Let $F:\mathbb{R}^d \to [0,1]$ be an absolutely continuous joint cdf and let it be strictly increasing in each argument. Does it imply that its pdf $f$ is strictly positive a.s. (with respect to the Lebesgue measure on $\mathbb{R^d}$)? I would be very thankful for a reference to a book.
My idea was to show that $F$ being strictly increasing implies that $\int_A f d\lambda > 0$ for any $A = (a_1,b_1) \times \ldots \times (a_d, b_d)$, where $(a_i, b_i)$ are open intervals in $\mathbb{R}$ and $\lambda$ is the Lebesgue measure on $\mathbb{R}^d$. This would in turn imply that $f > 0$. However, I didn't manage to show any of these implications.
No, this is not true. We construct a counterexample in the plane. To make computations easy, we restrict ourselves to the unit square $U=[0,1]\times[0,1]$, but you will see that the idea extends to the entire plane easily.

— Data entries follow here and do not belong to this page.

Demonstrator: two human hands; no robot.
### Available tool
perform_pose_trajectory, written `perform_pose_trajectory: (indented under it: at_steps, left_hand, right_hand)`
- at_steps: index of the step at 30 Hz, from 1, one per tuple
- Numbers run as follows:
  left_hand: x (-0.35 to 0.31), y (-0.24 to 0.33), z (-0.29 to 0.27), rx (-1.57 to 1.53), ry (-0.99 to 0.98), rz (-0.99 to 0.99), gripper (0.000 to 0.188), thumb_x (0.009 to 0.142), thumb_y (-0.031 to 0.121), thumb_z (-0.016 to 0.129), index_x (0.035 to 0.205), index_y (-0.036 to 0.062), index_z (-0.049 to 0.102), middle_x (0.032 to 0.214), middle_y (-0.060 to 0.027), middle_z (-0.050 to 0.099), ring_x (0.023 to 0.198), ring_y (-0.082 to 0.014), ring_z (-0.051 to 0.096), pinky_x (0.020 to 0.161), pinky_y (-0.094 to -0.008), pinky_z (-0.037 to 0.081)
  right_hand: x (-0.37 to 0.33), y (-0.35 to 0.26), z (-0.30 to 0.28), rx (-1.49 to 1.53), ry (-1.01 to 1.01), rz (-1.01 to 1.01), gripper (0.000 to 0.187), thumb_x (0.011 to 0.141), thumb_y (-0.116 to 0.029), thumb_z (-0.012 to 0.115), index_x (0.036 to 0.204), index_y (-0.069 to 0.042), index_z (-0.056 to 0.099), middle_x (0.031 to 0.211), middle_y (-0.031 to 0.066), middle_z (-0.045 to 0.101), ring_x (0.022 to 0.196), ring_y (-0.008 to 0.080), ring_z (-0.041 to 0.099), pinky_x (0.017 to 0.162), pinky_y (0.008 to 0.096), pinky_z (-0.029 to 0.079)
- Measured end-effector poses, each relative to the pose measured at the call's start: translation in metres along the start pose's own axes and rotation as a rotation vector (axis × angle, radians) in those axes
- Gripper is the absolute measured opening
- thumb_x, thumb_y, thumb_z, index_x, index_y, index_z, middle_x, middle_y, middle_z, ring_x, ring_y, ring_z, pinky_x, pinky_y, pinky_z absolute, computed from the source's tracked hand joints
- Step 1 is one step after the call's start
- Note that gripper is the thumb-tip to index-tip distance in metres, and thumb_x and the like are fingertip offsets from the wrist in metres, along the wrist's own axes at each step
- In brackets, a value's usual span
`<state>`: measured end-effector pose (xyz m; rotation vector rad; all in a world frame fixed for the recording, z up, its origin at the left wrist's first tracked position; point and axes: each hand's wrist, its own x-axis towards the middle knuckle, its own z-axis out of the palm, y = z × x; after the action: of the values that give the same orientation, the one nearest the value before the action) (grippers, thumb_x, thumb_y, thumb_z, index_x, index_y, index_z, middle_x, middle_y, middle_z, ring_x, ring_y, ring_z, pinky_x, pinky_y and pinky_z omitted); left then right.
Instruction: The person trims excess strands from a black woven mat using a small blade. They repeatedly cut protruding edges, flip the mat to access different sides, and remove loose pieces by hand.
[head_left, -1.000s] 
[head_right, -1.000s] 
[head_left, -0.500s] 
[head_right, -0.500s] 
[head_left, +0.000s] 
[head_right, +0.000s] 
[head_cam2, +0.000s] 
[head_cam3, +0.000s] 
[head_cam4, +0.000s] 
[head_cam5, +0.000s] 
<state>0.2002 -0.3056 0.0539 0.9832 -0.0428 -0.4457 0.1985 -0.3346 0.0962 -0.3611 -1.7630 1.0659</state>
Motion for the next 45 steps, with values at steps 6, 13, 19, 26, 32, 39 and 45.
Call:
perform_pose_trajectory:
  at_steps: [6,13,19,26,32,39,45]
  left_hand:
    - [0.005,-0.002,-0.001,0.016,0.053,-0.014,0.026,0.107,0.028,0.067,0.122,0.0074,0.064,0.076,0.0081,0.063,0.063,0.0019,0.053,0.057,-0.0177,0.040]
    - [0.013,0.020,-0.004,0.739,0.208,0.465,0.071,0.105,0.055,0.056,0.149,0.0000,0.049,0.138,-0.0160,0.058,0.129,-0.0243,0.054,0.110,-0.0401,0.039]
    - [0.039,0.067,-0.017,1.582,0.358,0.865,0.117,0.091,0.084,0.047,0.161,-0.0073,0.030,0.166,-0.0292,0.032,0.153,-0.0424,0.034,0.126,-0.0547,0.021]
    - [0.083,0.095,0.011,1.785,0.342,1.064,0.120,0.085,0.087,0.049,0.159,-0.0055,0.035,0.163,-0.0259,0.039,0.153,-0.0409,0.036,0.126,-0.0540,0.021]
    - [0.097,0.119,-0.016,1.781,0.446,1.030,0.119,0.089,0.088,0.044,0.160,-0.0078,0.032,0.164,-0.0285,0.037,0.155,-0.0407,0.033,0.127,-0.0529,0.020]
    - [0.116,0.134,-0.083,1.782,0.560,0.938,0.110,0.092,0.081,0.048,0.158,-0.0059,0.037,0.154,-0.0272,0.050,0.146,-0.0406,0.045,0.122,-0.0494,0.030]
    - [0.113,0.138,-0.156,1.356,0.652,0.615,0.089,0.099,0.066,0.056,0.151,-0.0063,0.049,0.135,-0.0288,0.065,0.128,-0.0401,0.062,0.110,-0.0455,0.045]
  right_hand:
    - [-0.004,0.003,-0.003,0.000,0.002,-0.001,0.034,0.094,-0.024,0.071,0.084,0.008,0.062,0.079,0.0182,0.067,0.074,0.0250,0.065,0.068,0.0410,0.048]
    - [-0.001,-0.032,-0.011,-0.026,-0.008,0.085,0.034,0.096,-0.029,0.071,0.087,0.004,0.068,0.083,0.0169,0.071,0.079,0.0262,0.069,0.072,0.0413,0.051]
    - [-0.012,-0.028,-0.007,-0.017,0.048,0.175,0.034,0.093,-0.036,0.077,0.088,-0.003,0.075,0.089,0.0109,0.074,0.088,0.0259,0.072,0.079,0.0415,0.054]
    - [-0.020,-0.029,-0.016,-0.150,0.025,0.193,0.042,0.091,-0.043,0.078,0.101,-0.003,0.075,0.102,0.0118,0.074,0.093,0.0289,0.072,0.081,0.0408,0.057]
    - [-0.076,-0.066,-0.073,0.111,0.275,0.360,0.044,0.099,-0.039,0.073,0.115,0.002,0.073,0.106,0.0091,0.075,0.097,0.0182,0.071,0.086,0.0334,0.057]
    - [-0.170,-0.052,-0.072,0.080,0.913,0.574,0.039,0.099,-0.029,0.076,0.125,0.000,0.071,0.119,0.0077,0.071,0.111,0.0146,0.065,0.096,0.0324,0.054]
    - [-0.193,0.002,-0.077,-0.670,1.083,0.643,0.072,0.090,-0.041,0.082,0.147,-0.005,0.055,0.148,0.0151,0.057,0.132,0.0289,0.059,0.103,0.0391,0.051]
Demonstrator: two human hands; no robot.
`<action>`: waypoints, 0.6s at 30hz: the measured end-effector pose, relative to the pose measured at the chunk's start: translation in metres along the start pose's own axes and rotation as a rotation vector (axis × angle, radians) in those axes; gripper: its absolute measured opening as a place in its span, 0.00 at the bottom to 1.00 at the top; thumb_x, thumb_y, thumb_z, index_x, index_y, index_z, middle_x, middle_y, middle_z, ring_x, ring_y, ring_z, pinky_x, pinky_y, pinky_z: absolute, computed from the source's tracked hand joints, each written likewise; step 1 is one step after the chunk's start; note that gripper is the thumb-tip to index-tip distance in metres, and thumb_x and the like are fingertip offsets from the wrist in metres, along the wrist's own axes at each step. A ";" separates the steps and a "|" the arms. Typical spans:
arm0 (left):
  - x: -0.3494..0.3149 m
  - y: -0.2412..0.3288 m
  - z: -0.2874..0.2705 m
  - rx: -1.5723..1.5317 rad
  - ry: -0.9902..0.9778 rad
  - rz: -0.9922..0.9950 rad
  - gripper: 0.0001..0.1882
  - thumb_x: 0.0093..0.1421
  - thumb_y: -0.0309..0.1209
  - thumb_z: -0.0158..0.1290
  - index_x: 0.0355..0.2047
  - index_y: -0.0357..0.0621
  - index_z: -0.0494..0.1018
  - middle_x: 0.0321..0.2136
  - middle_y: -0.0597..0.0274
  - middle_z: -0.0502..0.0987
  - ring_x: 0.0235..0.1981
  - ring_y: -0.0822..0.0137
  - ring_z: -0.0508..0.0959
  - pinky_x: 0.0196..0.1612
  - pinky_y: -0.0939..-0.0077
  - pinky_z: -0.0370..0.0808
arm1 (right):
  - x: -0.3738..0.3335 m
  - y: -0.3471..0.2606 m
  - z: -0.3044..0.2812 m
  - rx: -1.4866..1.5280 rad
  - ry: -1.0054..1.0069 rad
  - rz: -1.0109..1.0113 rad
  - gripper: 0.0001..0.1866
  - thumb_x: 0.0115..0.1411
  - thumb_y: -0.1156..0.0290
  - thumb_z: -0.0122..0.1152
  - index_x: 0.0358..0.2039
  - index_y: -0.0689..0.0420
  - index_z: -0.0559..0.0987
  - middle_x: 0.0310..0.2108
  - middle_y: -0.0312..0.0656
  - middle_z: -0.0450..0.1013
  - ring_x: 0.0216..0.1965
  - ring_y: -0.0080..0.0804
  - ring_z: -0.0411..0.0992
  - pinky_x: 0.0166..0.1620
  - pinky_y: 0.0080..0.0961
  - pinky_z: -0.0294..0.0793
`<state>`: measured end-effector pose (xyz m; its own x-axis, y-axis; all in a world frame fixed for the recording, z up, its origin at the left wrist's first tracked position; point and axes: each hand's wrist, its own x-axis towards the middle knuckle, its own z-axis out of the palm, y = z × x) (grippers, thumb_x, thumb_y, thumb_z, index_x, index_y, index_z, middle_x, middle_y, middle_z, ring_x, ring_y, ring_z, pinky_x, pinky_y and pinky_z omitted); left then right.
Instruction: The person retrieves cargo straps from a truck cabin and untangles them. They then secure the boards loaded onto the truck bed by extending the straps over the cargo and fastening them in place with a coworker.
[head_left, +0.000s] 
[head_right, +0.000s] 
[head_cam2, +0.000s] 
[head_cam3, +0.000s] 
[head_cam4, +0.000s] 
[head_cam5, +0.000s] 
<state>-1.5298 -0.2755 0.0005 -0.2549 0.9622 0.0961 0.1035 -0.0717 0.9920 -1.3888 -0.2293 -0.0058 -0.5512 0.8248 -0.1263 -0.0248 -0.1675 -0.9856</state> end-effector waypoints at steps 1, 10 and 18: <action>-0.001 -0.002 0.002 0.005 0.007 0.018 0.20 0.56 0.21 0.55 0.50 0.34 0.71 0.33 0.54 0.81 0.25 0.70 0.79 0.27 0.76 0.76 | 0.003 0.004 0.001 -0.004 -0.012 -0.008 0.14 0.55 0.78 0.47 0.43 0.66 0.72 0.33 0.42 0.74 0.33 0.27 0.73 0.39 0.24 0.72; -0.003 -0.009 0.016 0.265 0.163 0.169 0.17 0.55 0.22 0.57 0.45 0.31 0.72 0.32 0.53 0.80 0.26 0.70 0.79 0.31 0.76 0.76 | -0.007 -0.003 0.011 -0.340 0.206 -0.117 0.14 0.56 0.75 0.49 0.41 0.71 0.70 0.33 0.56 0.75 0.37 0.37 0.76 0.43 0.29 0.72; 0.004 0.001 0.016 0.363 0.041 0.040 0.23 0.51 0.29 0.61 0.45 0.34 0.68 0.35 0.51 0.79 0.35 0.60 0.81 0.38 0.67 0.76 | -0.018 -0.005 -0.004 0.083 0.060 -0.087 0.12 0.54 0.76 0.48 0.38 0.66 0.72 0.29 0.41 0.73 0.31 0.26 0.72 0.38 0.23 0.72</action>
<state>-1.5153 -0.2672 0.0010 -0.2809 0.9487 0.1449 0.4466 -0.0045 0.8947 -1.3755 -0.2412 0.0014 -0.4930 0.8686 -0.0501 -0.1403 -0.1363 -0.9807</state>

Define the set $N=[1/3,2/3]\times[1/3,2/3]$.
Consider the probability density function $f(x,y)=\begin{cases} 0&(x,y)\not\in U,\\ 0&(x,y)\in N,\\ 9/8&(x,y)\in U \setminus N. \end{cases}$
The associated marginal distribution functions are strictly increasing for arguments inside the unit interval. The idea easily extends to the whole space. For example, take a standard normally distributed vector in $\mathbb{R}^d$, set its density to zero for arguments in the unit ball and renormalize to get a density function again.